▶ [TASK PROMPT]
Whenever the word "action" shows up in a line of the data, copy that line.

▶ [SOURCE MATERIAL]

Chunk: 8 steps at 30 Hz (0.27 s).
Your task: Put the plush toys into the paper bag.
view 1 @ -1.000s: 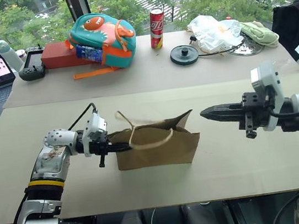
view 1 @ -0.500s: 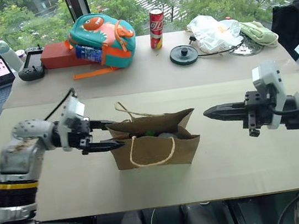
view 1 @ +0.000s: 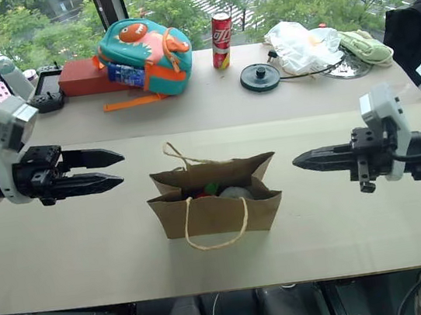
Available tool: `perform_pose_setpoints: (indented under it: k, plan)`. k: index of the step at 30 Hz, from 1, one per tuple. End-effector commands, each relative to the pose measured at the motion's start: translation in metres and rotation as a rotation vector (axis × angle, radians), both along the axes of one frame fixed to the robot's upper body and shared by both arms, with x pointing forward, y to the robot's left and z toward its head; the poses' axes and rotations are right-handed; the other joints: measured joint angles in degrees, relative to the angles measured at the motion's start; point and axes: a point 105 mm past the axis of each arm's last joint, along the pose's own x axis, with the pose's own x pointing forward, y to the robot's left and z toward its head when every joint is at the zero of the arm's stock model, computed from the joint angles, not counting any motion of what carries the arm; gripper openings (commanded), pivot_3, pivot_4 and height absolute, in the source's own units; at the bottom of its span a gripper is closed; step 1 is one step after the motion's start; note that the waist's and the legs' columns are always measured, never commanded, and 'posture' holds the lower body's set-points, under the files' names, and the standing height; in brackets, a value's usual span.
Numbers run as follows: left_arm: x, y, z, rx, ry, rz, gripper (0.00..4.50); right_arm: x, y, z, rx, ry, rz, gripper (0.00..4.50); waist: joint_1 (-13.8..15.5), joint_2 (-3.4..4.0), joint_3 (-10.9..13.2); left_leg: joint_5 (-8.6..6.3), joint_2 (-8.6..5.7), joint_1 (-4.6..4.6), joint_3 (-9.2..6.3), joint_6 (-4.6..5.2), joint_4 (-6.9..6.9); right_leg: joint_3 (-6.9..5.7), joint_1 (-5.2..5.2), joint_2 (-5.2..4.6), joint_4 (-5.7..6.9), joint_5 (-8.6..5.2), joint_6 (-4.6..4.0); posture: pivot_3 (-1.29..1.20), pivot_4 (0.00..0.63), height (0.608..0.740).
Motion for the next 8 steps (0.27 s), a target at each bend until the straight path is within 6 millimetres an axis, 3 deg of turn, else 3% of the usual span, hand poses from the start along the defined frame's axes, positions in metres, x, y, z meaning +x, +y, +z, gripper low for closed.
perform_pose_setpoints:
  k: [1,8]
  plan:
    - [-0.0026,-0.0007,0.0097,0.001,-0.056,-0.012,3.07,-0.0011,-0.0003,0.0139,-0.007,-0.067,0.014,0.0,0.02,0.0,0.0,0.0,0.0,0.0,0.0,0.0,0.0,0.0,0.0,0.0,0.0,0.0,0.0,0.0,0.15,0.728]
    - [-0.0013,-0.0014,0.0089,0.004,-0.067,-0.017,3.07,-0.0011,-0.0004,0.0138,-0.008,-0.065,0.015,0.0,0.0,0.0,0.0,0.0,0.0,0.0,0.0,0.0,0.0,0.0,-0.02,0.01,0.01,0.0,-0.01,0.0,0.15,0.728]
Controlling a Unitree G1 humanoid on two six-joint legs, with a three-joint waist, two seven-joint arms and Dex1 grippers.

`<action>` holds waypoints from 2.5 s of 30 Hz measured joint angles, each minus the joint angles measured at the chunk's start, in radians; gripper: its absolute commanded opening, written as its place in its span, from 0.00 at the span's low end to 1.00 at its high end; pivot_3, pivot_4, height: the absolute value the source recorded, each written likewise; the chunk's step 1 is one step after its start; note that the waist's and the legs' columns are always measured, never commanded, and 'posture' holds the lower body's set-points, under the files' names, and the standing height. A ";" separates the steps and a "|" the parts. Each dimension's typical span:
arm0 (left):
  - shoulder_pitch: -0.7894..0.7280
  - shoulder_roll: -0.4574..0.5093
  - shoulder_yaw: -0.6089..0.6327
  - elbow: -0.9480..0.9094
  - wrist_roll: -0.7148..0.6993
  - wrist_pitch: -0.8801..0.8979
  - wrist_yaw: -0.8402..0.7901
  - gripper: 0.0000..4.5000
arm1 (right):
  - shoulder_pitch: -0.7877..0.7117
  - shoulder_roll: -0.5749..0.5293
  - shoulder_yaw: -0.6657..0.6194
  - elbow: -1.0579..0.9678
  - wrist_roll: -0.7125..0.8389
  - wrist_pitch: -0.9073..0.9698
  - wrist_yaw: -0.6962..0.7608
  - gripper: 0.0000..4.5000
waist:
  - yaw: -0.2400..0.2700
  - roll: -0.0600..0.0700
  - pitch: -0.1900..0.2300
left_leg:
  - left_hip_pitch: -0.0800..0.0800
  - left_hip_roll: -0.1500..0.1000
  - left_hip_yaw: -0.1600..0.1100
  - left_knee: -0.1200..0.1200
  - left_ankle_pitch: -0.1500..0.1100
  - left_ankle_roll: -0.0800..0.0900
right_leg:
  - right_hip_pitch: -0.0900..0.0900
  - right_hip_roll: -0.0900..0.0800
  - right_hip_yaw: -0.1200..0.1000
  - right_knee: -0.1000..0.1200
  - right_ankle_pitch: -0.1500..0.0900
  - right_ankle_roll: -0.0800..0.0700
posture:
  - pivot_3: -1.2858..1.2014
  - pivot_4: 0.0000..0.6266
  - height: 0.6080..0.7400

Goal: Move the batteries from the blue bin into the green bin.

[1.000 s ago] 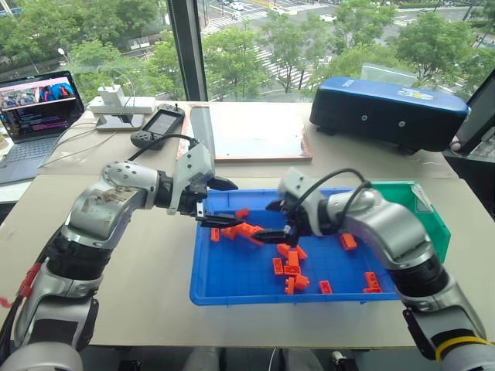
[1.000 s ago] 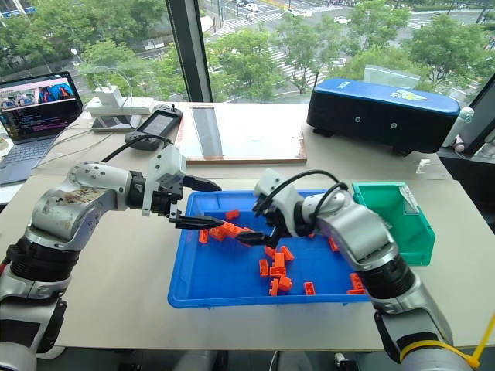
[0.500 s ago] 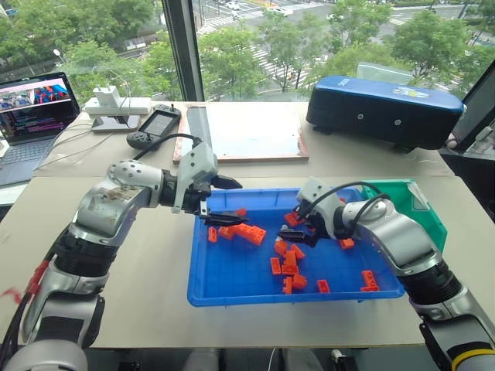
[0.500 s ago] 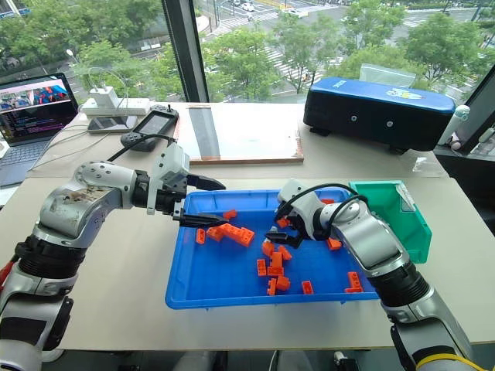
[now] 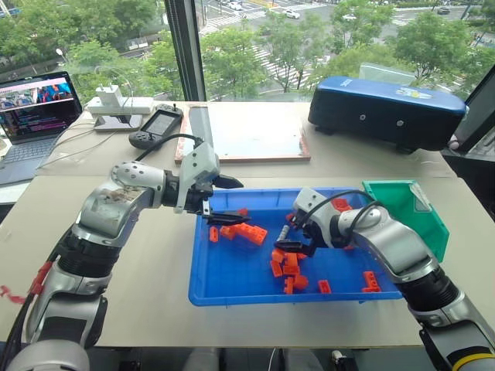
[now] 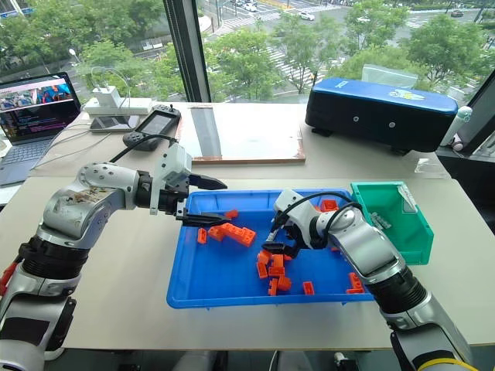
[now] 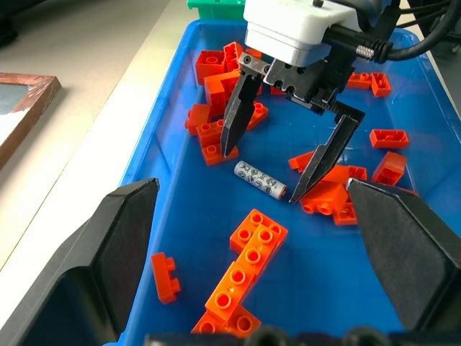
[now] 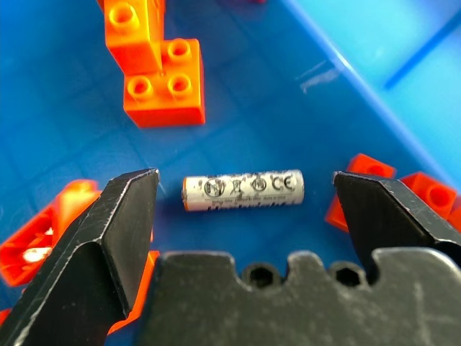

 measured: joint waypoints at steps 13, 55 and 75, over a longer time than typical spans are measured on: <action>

▶ [RESPONSE TO THIS TASK]
`<action>` holds waypoints from 2.5 s of 30 Hz measured joint angles, each minus the joint angles measured at the chunk's start, in radians; gripper: its absolute commanded opening, written as its place in its span, from 0.00 at the span's low end to 1.00 at its high end; pivot_3, pivot_4, height: the absolute value the source recorded, each written likewise; the chunk's step 1 is one step after its start; note that the waist's and the legs' columns are always measured, never commanded, and 'posture' holds the lower body's set-points, under the files' names, and the standing height. A ";" separates the steps and a "|" the parts. Each dimension's typical span:
 measured: joint waypoints at steps 13, 55 and 75, over a longer time than typical spans are measured on: <action>

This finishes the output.